Exercise 4.19

Suppose $f$ is not continuous at $x_0$. Then there is a sequence of real numbers $y_n$ converging to $x_0$ such that $f(y_n)$ doesn’t converge to $f(x_0)$, that is, there is a $\delta >0$ such that $(f(x_0)-\delta ,f(x_0)+\delta )$ contains only a finite number of the $f(y_n)$. Hence there is an infinite subsequence $x_n$ of the $y_n$ such that either all the $f(x_n)$ are greater than $f(x_0)+\delta$ or less than $f(x_0)-\delta$. Suppose the first case is true (the second case can be handled by considering the function $-f$, which also satisifies the hypotheses).
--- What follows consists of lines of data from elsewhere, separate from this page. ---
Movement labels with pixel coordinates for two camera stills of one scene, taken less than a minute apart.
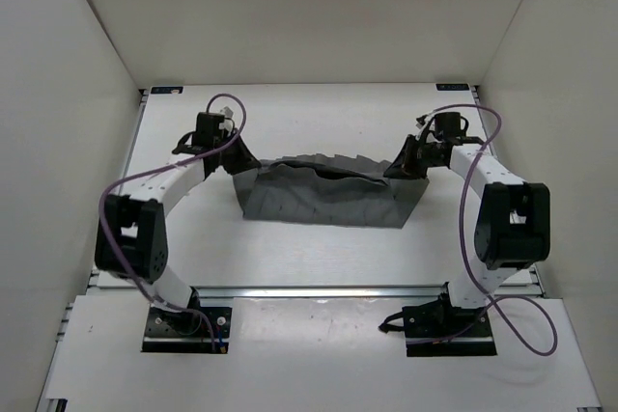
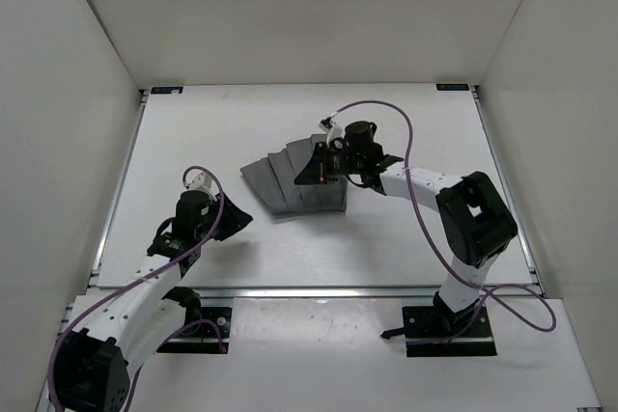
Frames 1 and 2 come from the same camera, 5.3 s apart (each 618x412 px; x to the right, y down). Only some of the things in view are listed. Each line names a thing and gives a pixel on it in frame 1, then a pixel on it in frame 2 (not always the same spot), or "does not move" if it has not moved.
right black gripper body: [429, 154] to [342, 164]
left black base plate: [173, 332] does not move
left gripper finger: [237, 157] to [233, 220]
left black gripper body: [222, 138] to [206, 224]
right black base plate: [437, 329] does not move
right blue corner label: [452, 87] does not move
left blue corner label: [166, 90] does not move
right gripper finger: [408, 162] to [317, 171]
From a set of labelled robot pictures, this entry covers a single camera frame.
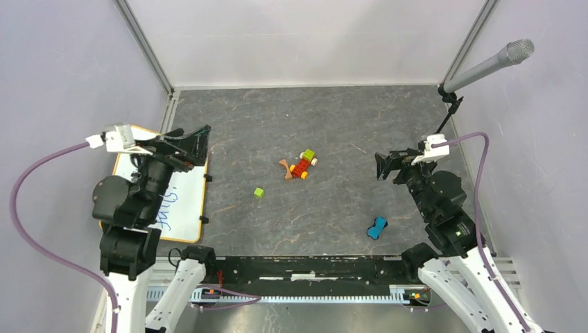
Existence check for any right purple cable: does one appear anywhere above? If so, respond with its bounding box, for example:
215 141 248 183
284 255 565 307
431 132 534 333

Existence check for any white whiteboard orange frame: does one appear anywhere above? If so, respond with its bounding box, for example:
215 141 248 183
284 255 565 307
99 125 213 244

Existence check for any blue whiteboard eraser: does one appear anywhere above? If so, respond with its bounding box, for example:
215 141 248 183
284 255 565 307
366 216 388 240

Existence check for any purple cable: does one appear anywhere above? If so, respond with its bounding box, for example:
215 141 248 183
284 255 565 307
431 132 534 333
10 141 121 333

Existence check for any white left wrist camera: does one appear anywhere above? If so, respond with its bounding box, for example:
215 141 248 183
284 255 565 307
85 123 153 155

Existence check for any grey slotted cable duct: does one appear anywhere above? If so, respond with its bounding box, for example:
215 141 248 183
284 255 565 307
146 284 433 305

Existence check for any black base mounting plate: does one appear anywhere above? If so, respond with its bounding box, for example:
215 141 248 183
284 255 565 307
204 255 424 297

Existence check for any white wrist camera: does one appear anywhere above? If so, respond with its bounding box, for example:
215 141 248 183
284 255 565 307
411 134 450 165
85 123 153 155

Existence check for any brown wooden bone piece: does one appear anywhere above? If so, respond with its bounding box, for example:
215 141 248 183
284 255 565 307
279 159 293 180

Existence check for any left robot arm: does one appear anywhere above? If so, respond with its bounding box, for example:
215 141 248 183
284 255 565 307
88 124 218 332

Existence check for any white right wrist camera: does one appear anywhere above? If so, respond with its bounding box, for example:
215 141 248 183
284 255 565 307
411 134 450 165

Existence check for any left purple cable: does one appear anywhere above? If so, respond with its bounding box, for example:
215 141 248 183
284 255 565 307
10 141 121 333

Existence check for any red lego toy car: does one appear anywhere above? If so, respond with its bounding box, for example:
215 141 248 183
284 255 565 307
290 149 318 179

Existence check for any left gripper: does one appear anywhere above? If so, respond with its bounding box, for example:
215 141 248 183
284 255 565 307
128 123 212 219

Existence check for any small green cube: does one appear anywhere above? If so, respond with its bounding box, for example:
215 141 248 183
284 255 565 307
254 187 265 198

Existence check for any black microphone tripod stand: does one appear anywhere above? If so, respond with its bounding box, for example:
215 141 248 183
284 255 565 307
435 87 463 134

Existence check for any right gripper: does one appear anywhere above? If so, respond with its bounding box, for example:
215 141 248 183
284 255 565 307
374 148 435 219

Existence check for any grey microphone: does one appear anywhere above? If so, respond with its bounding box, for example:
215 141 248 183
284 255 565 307
438 39 535 96

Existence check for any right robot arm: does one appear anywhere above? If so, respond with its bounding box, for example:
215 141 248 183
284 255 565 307
375 146 543 332

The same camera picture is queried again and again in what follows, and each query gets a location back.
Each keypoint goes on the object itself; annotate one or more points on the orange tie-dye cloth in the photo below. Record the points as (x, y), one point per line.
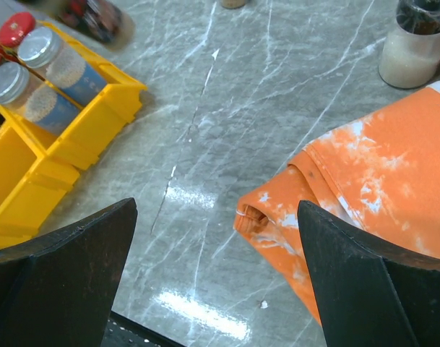
(380, 173)

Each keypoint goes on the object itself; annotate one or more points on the spice shaker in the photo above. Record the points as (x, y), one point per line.
(101, 21)

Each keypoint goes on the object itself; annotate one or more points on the black-lid jar white powder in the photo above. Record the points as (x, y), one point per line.
(411, 52)

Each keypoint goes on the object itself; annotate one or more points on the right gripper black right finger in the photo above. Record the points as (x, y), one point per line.
(369, 292)

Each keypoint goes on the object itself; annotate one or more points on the yellow compartment bin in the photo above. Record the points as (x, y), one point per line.
(37, 169)

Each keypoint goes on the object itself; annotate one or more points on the black-lid jar brown powder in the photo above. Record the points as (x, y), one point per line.
(233, 4)

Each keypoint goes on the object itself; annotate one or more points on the blue-label clear jar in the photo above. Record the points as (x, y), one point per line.
(46, 53)

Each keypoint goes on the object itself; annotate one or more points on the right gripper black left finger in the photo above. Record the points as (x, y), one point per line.
(58, 289)

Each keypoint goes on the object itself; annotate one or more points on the white-lid jar edge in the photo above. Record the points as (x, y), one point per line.
(31, 98)

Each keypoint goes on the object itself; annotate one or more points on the red-lid sauce jar back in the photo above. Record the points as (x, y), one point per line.
(16, 28)

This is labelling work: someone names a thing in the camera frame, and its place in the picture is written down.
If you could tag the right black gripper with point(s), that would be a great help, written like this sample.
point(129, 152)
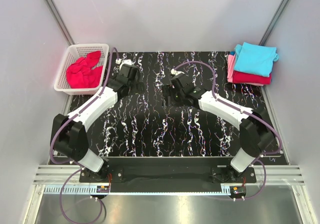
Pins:
point(169, 90)

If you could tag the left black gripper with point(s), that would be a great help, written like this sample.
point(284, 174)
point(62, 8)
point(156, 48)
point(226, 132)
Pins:
point(139, 86)

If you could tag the red t-shirt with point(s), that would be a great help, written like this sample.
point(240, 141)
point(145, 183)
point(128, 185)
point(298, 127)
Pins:
point(242, 78)
point(84, 73)

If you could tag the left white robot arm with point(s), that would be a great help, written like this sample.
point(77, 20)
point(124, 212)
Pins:
point(69, 132)

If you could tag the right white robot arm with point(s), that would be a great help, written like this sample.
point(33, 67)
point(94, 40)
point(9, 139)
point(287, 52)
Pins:
point(253, 125)

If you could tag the black marbled table mat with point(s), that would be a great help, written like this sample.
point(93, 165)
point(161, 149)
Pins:
point(69, 136)

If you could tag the white plastic perforated basket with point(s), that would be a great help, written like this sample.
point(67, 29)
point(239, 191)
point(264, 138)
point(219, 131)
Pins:
point(71, 55)

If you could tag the folded pink t-shirt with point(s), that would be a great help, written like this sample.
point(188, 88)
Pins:
point(230, 67)

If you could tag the folded red t-shirt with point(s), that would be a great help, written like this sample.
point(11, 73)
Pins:
point(242, 78)

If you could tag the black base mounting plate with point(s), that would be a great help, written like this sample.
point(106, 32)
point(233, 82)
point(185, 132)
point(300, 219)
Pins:
point(166, 175)

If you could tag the folded cyan t-shirt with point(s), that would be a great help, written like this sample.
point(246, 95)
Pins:
point(255, 59)

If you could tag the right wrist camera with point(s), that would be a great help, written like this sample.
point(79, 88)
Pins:
point(176, 72)

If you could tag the aluminium extrusion rail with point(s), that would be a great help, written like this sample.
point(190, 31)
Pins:
point(274, 175)
Following the hint, let $r$ be a rational number such that $f(x_n)>r>f(x_0)$ for all $n$. Then by the intermediate value property satisfied by $f$, for each $n$ there is a number $t_n$ such that $t_n$ lies between $x_0$ and $x_n$ and $f(t_n)=r$. Since $t_n$ converges to $x_0$, $x_0$ is in the closure of the set of all $x$ such that $f(x)=r$. This set is closed by hypothesis, so we must have $f(x_0)=r$, contradicting the assumption that $f(x_0)<r$.